Las calles estrechas tenían la oscuridad de la iluminación a bujías. Por el centro bajaba el alcantarillado abierto; sobre las colinas se movía una luna con cuarto creciente. La muchacha alta le mostraba el camino; la seguían los chicos con metralletas y el bolso de mano de Charlie. Atravesaron un campo deportivo lleno de barro y casuchas bajas que hubieran podido ser una escuela. Charlie se acordó del fútbol de Michel y se preguntó, demasiado tarde, si habría ganado algunas de las copas de plata que había en la estantería del jefe. Pálidas luces azules ardían sobre las puertas herrumbradas de los refugios antiaéreos. El ruido era el ruido nocturno de los exilios. El rock y la música patriótica se mezclaba con el murmullo atemporal de los viejos. En algún lugar, una pareja joven discutía. Sus voces se hundieron en una explosión de furia exasperada.
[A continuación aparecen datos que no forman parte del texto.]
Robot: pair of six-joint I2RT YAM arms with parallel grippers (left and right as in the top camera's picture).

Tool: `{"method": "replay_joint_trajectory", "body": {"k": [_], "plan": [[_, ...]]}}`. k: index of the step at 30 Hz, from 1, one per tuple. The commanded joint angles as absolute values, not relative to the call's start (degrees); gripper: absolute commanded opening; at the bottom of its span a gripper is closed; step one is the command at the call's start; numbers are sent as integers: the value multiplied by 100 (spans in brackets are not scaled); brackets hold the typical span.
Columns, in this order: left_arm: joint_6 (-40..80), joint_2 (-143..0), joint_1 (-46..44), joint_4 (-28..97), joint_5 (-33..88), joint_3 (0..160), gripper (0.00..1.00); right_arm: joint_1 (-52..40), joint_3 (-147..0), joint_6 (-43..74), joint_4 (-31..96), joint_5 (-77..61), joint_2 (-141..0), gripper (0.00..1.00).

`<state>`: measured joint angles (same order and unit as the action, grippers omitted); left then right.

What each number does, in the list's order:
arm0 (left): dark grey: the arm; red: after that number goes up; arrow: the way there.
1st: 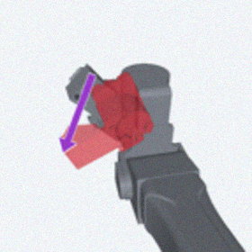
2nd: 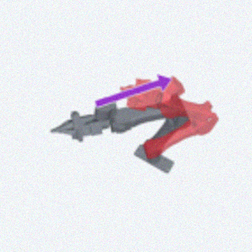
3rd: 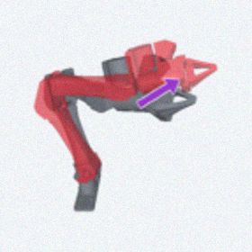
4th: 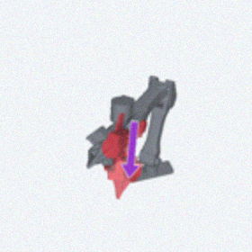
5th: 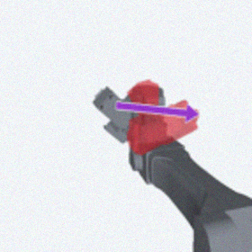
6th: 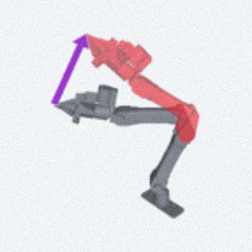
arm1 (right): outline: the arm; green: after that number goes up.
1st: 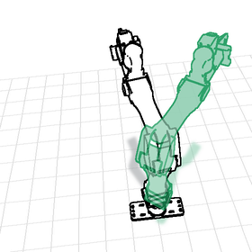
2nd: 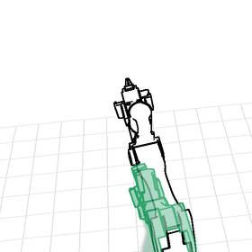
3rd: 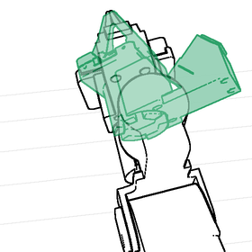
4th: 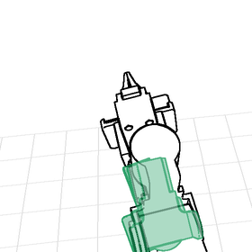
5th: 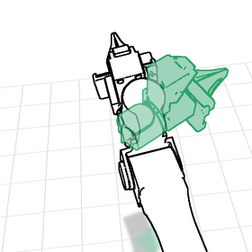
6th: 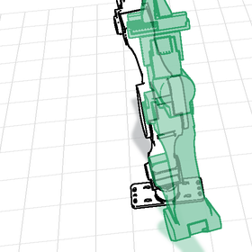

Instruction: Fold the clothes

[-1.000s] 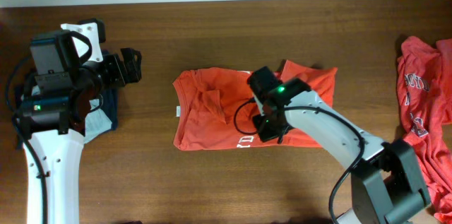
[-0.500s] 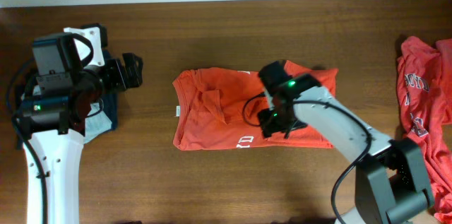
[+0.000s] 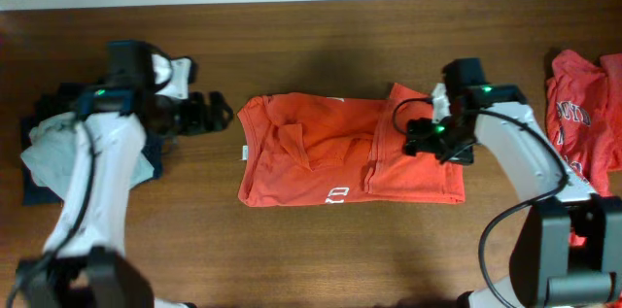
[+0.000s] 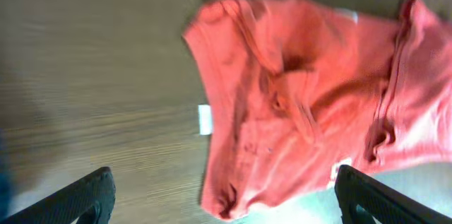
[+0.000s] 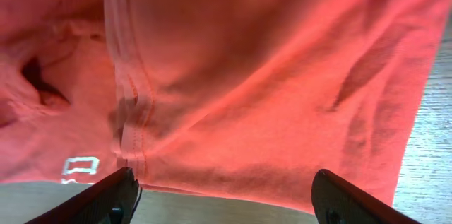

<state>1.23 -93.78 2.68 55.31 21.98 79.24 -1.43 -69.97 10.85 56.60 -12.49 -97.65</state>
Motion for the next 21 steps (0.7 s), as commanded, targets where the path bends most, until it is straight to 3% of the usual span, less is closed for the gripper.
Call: {"method": "replay_joint_trajectory", "body": {"k": [1,9,21], "plan": [[-329,-10027,-12,5540,2565,7975,99,250,-7118,956,5651,-1914,-9625,85],[-576,-11550,-338,5319,2624,7975,99,770,-7118,919,5660,-2088,-9625,85],[-867,-12475,-698,4950,3350,7975,99,786,-7118,917,5618,-2082,-9625,85]]}}
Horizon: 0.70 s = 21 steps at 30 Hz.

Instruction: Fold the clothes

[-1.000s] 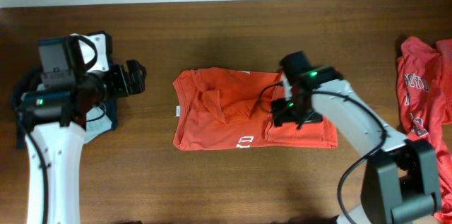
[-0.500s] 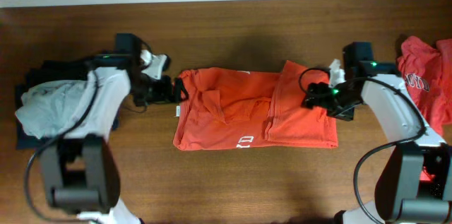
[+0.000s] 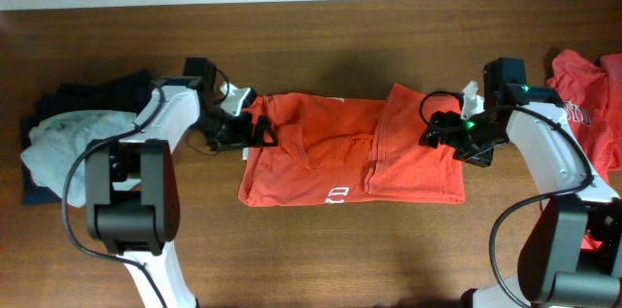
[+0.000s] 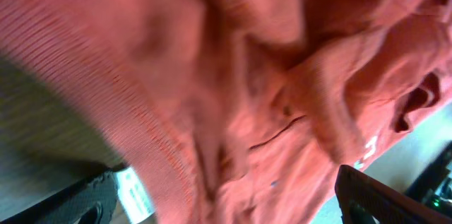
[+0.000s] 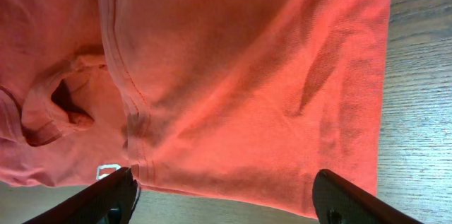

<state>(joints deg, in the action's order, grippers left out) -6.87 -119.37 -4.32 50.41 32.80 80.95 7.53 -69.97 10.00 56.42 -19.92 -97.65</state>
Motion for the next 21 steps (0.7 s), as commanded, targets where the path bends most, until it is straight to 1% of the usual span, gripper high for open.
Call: {"method": "replay_joint_trajectory", "body": {"k": [1,9,12,15,19,20,21], "plan": [[-840,-12516,-786,4904,3347,7975,99,786,-7118,917,5616,-2082,-9625,84],[419,-12731,-1219,4198,3323,7975,99,786,-7118,919,5636,-2088,-9625,84],[563,-12735,-1284,4134,3326,7975,99,786,-7118,921,5638,-2106,-9625,84],[580,-12735,-1350,4115,3334,7975,96,786,-7118,921,5638,-2150,-9625,84],[576,-12735,-1431,3922,3533,7977,95,786,-7118,921,5666,-2150,-9625,84],[576,-12735,-1448,3820,3695,7977,92,786,-7118,921,5664,-2150,-9625,84],[576,-12735,-1461,3719,3774,7977,83,786,-7118,923,5658,-2152,-9625,84]]}}
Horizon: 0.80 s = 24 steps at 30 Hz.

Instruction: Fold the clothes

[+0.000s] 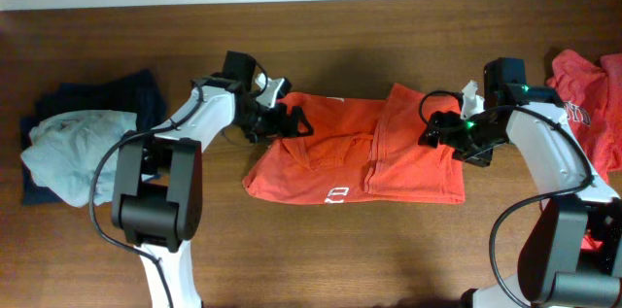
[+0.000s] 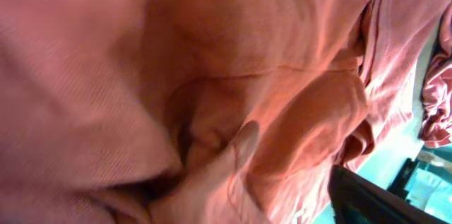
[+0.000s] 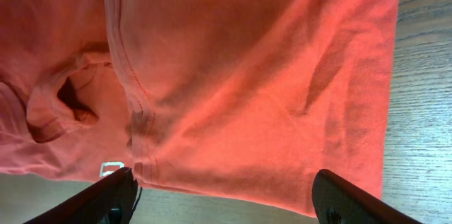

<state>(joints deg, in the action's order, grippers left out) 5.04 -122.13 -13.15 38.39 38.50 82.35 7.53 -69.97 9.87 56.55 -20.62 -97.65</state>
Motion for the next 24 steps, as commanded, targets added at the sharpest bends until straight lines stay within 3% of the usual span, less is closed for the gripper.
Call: {"method": "replay_joint_trajectory", "body": {"k": [1,4,7,8,24], "plan": [[576,-12735,-1466,3706,3728,7977,77,786,-7118,923,5660,-2152,-9625,84],[552,-12739,-1463,3750,3664,7977,52,786,-7118,921,5677,-2150,-9625,84],[556,-12739,-1450,3791,3660,7977,5,790,-7118,923,5680,-2150,-9625,84],[561,-12737,-1437,3817,3618,7977,1,790,-7118,921,5682,-2150,-9625,84],[543,-11454,860,4866,2228,7994,1,801,-7118,878,5767,-2121,-9625,84]]}}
- Mi padre pide disculpas por la precariedad del lugar. Una regla del campo es que los edificios no deben ser permanentes de modo que no podamos olvidar dónde está nuestro verdadero hogar. Si hay una incursión aérea, por favor no espere las sirenas. Siga en la dirección en que corran todos. Después de una incursión, por favor asegúrese de no tocar nada que haya en el suelo. Estilográficas, botellas, radios… ¡Nada!
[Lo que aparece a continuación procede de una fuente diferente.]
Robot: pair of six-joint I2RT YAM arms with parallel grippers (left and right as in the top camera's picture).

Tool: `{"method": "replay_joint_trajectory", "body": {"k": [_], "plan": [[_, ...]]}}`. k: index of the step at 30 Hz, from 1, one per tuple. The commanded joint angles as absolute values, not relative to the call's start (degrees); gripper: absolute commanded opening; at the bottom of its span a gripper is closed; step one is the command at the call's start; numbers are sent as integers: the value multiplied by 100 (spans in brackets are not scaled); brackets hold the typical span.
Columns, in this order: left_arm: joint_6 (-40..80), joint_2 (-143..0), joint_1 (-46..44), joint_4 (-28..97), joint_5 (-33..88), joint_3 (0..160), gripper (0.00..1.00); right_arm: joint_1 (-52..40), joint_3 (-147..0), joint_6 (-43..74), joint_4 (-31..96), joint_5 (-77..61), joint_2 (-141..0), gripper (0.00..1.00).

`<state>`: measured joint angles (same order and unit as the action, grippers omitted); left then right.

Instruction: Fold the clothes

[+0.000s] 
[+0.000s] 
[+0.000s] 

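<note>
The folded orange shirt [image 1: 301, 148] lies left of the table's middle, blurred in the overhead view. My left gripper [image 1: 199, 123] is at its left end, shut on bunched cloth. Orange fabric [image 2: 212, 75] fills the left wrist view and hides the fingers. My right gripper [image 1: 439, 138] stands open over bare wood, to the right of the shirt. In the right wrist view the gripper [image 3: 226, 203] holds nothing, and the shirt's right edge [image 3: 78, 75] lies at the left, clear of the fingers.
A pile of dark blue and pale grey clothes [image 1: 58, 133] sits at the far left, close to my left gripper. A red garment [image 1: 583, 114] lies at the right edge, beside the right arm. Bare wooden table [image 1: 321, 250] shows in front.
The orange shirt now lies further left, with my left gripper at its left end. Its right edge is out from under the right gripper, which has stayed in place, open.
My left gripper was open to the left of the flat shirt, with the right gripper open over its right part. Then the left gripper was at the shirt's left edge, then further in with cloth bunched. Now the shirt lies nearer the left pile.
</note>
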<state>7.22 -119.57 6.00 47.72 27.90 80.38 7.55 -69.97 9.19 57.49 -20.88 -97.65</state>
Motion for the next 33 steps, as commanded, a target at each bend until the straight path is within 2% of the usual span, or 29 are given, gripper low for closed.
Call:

Su nombre era Salma, dijo con su sonrisa triste, y el jefe era su padre.
Charlie permitió que la hicieran adelantarse de prisa. La casucha era diminuta y limpia como la sala de un hospital. Había una palangana y un lavatorio y un patio trasero del tamaño de un pañuelo.
- ¿Qué haces aquí, Salma?
La pregunta pareció desconcertarla por un momento. Estar allí ya era una ocupación.
- ¿Dónde aprendiste inglés? -preguntó Charlie.
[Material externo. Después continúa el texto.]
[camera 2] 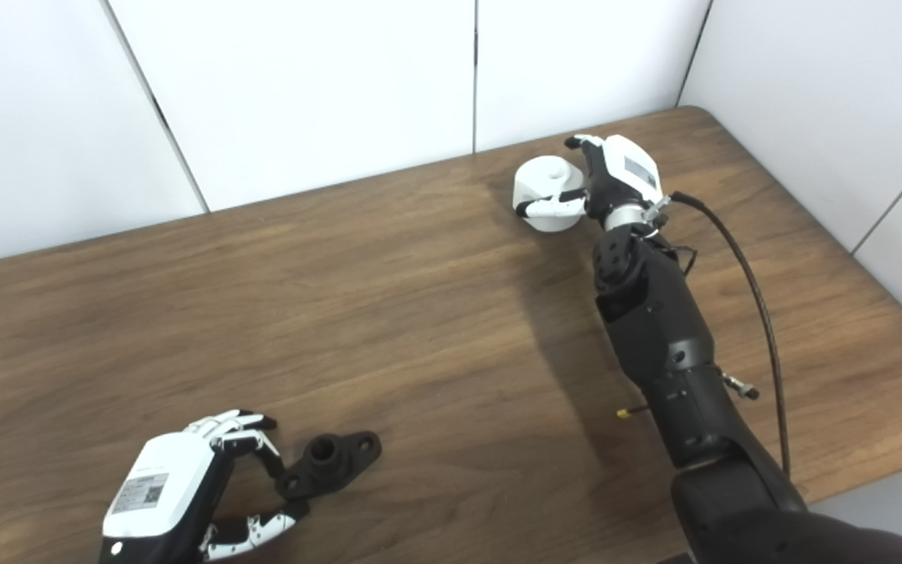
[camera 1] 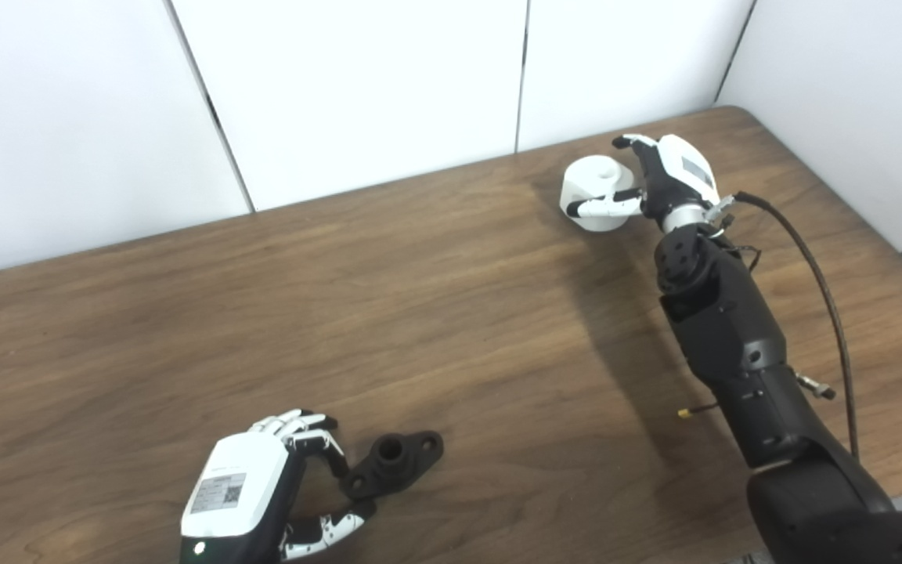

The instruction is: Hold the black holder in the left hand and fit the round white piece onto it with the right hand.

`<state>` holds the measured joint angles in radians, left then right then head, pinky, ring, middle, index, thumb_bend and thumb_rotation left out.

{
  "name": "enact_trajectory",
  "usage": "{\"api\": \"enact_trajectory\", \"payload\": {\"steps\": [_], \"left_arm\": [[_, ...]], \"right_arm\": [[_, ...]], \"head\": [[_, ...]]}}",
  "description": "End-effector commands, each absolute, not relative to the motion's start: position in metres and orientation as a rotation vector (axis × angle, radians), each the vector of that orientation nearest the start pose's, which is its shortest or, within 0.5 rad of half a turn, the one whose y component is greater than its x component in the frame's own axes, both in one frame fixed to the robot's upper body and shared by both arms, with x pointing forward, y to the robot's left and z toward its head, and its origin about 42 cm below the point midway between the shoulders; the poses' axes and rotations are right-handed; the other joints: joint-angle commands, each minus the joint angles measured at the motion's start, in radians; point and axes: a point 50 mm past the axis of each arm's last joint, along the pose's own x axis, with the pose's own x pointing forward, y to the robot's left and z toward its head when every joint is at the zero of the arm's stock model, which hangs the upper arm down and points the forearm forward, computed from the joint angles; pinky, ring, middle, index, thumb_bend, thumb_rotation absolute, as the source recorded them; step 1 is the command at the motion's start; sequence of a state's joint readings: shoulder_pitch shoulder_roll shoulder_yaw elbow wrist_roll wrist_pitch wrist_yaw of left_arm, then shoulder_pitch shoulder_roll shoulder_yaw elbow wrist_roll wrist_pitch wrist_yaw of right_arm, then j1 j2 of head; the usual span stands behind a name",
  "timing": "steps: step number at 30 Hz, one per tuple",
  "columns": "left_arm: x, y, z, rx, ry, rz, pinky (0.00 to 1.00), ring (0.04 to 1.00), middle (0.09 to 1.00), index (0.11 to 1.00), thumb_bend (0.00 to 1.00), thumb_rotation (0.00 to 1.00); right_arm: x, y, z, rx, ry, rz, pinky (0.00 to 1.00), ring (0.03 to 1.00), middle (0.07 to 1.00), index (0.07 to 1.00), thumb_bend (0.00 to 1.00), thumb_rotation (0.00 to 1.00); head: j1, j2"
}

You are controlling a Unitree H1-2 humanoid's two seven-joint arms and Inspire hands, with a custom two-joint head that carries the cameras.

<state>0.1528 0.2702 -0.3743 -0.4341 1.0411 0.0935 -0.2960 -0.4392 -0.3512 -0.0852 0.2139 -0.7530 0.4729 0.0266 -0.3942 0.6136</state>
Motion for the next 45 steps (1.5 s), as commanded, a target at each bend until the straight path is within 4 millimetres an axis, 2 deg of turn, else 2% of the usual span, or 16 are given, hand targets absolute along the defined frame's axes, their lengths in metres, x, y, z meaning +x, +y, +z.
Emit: {"api": "enact_trajectory", "payload": {"steps": [1, 20, 26, 36, 45], "left_arm": [[0.192, 0.208, 0.112, 1.294, 0.064, -0.539, 0.83, 0.842, 0.779, 0.488, 0.52, 0.05], [0.193, 0.204, 0.120, 1.297, 0.074, -0.539, 0.83, 0.838, 0.778, 0.488, 0.52, 0.05], [0.193, 0.204, 0.120, 1.291, 0.068, -0.539, 0.82, 0.834, 0.776, 0.488, 0.52, 0.05], [0.193, 0.203, 0.122, 1.290, 0.069, -0.540, 0.82, 0.832, 0.775, 0.488, 0.52, 0.05], [0.192, 0.202, 0.122, 1.286, 0.066, -0.541, 0.82, 0.831, 0.773, 0.487, 0.52, 0.05]], "right_arm": [[0.419, -0.361, 0.222, -1.015, 0.169, -0.454, 1.00, 0.982, 0.923, 0.845, 0.82, 0.38], [0.418, -0.359, 0.216, -1.069, 0.178, -0.429, 1.00, 0.983, 0.935, 0.791, 0.81, 0.38], [0.418, -0.355, 0.217, -1.065, 0.168, -0.422, 1.00, 0.989, 0.939, 0.736, 0.81, 0.38], [0.423, -0.345, 0.222, -1.052, 0.140, -0.423, 1.00, 0.986, 0.930, 0.711, 0.82, 0.38], [0.424, -0.337, 0.216, -1.042, 0.142, -0.423, 1.00, 0.978, 0.926, 0.694, 0.80, 0.37]], "head": [[0.000, 0.002], [0.004, 0.012], [0.004, 0.014], [0.008, 0.020], [0.013, 0.024]]}}
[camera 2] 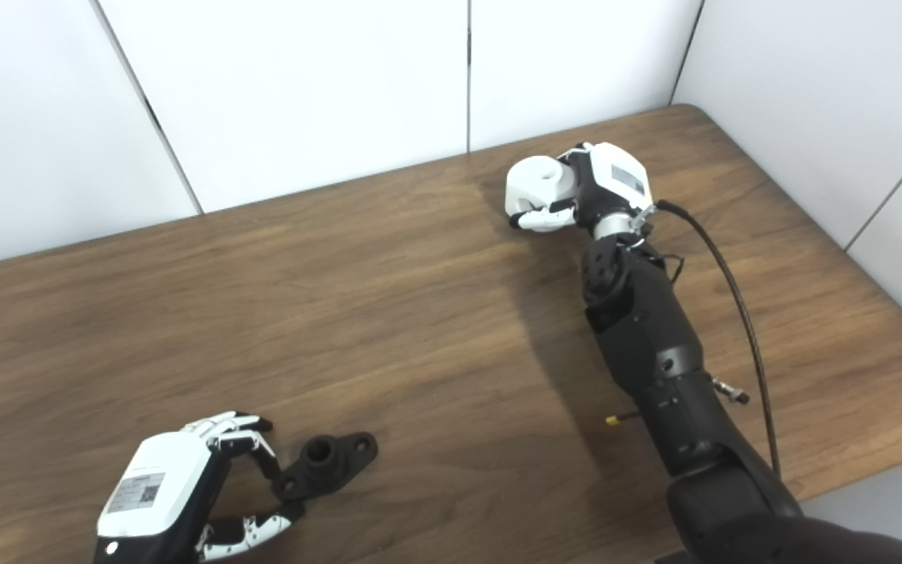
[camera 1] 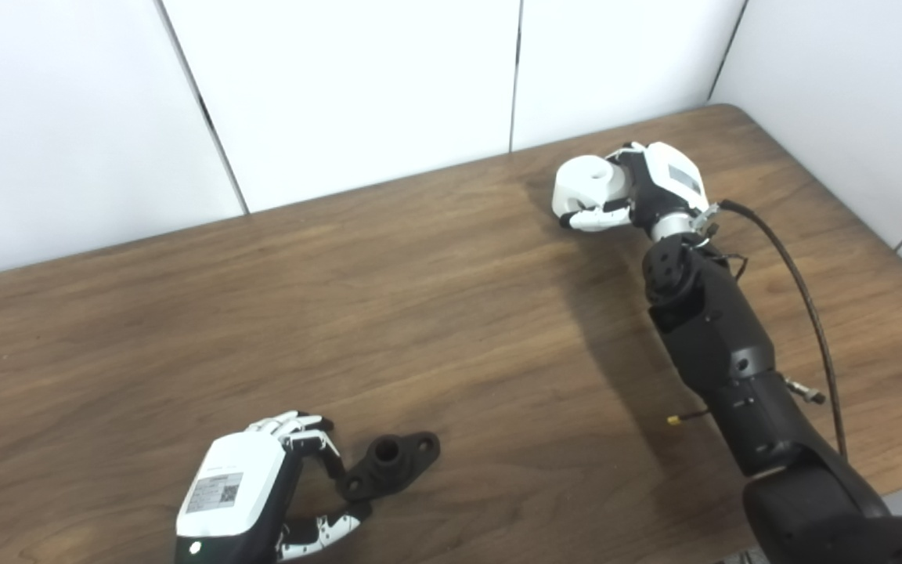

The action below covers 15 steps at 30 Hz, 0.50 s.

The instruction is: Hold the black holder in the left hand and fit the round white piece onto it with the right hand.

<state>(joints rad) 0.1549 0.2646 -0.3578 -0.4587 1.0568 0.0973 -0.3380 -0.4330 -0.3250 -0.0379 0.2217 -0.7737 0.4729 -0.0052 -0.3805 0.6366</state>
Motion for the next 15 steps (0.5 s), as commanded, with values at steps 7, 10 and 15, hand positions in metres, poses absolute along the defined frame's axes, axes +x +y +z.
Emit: {"api": "enact_trajectory", "payload": {"steps": [7, 10, 15], "left_arm": [[0.1927, 0.2021, 0.1220, 1.295, 0.080, -0.551, 0.82, 0.837, 0.781, 0.488, 0.52, 0.05], [0.1928, 0.2017, 0.1223, 1.294, 0.077, -0.550, 0.82, 0.837, 0.781, 0.488, 0.52, 0.05], [0.1924, 0.2018, 0.1222, 1.290, 0.075, -0.551, 0.82, 0.836, 0.780, 0.487, 0.52, 0.05]], "right_arm": [[0.4234, -0.3359, 0.2117, -1.031, 0.153, -0.420, 1.00, 0.986, 0.932, 0.669, 0.80, 0.36], [0.4229, -0.3365, 0.2107, -1.026, 0.156, -0.419, 1.00, 0.987, 0.931, 0.663, 0.80, 0.37], [0.4216, -0.3372, 0.2101, -1.031, 0.155, -0.421, 1.00, 0.985, 0.927, 0.656, 0.80, 0.36]], "head": [[-0.001, 0.002], [-0.001, 0.002], [0.001, 0.005]]}}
- En América -contestó Salma-. Era graduada en bioquímica por la Universidad de Minnesota.
Hay una paz terrible, aunque pastoral, en vivir durante mucho tiempo entre las verdaderas víctimas del mundo. En el campo, Charlie experimentó finalmente la compasión que le había sido negada hasta entonces. Esperando, se unió a las filas de los que habían esperado toda su vida. Compartiendo su cautiverio, soñó que se había liberado del suyo. Amándolos, imaginó que recibía su perdón por las muchas duplicidades que la habían llevado allí. No se le asignaron centinelas, y la primera mañana, en cuanto despertó, se puso a probar con cautela cuáles eran los límites de su libertad. No parecía haber ninguno. Recorrió el perímetro de los campos deportivos y vio a los niños pequeños, encorvados, luchando duramente para lograr el físico de los adultos. Encontró la clínica y las escuelas y las tiendas diminutas que vendían de todo, desde naranjas a champú. En la clínica, una sueca anciana le habló satisfecha de la voluntad de Dios.
- Los pobres judíos no pueden descansar mientras nos tengan sobre sus conciencias - explicó, soñadora-. Dios ha sido tan severo con ellos. ¿Por qué no podrá enseñarles a amar?